Fast forward Some Years, and Rift City contacts Primal Earth, opening a portal they developed on their own with their limited materials, and send through messages and an Emissary – Madison Max. Thanks to a delay on broadcasts arriving in Rift City, she thinks it’s Prime Material Year 1999, and party for the millenium, even made herself some of those party glasses, and oh yes, to beat the shit out of Nazis.

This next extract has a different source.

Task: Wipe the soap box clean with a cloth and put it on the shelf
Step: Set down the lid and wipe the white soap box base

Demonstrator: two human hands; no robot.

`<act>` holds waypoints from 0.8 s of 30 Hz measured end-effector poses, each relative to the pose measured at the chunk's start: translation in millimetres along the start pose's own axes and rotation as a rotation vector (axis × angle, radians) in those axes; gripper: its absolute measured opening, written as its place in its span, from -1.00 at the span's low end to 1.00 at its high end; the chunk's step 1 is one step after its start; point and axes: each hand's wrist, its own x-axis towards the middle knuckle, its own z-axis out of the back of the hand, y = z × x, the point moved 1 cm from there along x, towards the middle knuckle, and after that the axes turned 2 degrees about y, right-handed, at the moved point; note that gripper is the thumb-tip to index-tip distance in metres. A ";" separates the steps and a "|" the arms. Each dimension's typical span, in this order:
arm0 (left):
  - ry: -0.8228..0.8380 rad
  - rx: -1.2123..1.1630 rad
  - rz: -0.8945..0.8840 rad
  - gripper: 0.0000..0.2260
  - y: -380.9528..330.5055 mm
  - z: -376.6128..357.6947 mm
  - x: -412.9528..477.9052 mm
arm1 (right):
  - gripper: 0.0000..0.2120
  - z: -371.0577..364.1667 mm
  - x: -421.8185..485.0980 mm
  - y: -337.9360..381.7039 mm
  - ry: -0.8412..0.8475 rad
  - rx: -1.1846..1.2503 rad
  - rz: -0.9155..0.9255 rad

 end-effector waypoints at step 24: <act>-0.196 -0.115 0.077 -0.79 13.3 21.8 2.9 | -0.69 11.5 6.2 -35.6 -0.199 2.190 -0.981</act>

Rift Girl punching hitler in the face
edited panel from America

Madison was chosen for her task because she was basically a super over-achiever student, someone who was both obsessed with the Primal Earth broadcasts they were able to decipher and well-trained and disciplined. Smart, educated, extremely strong in a super-sciencey way, and given special, strange, rift-warping powers by having broken the ‘seal’ on the Rift City tunnel to Prime Earth, she’s ready to be a full blown superhero, punching Nazis and Saving the Day, just like all the TV shows she’s been bootlegging from Primal Earth have shown her.

Also, thanks to the way light worked in Rift City, she – and the rest of the Rift City people – have no idea that the time spent in the Rift has made them all green, or rather, that anyone is any colour other than green. She thought everyone she was on TV was green, just like her, and now she’s having to adjust to that. Also the twenty year time gap. Also discovering that contrary to how she was raised, Americans think Communists are bad, even though they fought Nazis so well. That’s weird.

Mechanically, Maddie is a Radiation Armour/Street Justice Tanker. In a way, she’s a pastiche together of Superboy and Miss Martian from Young Justice, a super-strong but visibly strange person from another world. The City of Heroes universe has four clear examples of actual honest-to-god fascists to fight and you know, that’s on my mind lately.